The following dEQP test starts to fail after commit ef0499af255ecd landed in master branch: dEQP-GLES3.functional.pbo.renderbuffer.rgb10_a2_triangles Steps to reproduce it: $ cd <deqp-home> $ cd modules/gles3 $ ./deqp-gles3 -n dEQP-GLES3.functional.pbo.renderbuffer.rgb10_a2_triangles This is the commit log: commit ef0499af255ecd3a9abbd350ace5e00a744adc00 Author: Jason Ekstrand <jason.ekstrand@intel.com> Date: Mon Jan 12 16:20:27 2015 -0800 i965/pixel_read: Use meta_pbo_GetTexSubImage for PBO ReadPixels Since the meta path can do strictly more than the blitter path, we just remove the blitter path entirely. Reviewed-by: Neil Roberts <neil@linux.intel.com>
Could you attach an apitrace of the test do I know what's going on?

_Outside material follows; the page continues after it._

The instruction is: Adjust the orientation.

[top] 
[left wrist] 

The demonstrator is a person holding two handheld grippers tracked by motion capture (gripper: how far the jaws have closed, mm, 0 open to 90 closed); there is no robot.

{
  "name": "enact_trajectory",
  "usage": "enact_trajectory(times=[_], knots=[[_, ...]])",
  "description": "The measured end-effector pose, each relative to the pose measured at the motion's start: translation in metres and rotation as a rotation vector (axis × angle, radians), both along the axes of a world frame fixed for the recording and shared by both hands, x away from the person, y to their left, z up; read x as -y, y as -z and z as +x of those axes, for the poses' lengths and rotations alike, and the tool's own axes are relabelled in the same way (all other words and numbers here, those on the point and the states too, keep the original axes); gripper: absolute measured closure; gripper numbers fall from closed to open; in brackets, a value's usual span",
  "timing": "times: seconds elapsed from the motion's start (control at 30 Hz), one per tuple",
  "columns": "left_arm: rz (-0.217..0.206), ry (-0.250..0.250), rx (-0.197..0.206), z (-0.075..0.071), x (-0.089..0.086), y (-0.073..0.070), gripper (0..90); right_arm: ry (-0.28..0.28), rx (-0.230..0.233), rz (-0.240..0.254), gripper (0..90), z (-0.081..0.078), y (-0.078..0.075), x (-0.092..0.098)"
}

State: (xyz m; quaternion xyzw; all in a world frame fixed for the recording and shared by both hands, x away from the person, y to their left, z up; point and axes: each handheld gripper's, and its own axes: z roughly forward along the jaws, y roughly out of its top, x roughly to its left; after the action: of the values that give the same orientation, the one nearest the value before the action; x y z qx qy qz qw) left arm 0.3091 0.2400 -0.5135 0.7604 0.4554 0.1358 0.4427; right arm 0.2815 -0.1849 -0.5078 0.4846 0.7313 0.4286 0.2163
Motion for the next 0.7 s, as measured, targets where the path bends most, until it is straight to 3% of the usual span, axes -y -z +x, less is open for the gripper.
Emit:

I don't have a build of the deqp tests.
Created attachment 113822 [details] TestResult.qpa When running the test without apitrace, this is the CLI output: $ ./deqp-gles3 -n dEQP-GLES3.functional.pbo.renderbuffer.rgb10_a2_triangles dEQP Core 2014.x (0xcafebabe) starting.. target implementation = 'Default' Test case 'dEQP-GLES3.functional.pbo.renderbuffer.rgb10_a2_triangles'.. Fail (Fail) Test case duration in microseconds = 74233 us DONE! Test run totals: Passed: 0/1 (0.0%) Failed: 1/1 (100.0%) Not supported: 0/1 (0.0%) Warnings: 0/1 (0.0%) The attached file is the TestResults.qpa file, which is the test output in XML format. If you want to see the generated images (render, reference and error mask ones), use a base64 to png converter. For example: http://www.base64-image.net/ (Click on "Base64 to Image decoder" and paste the string)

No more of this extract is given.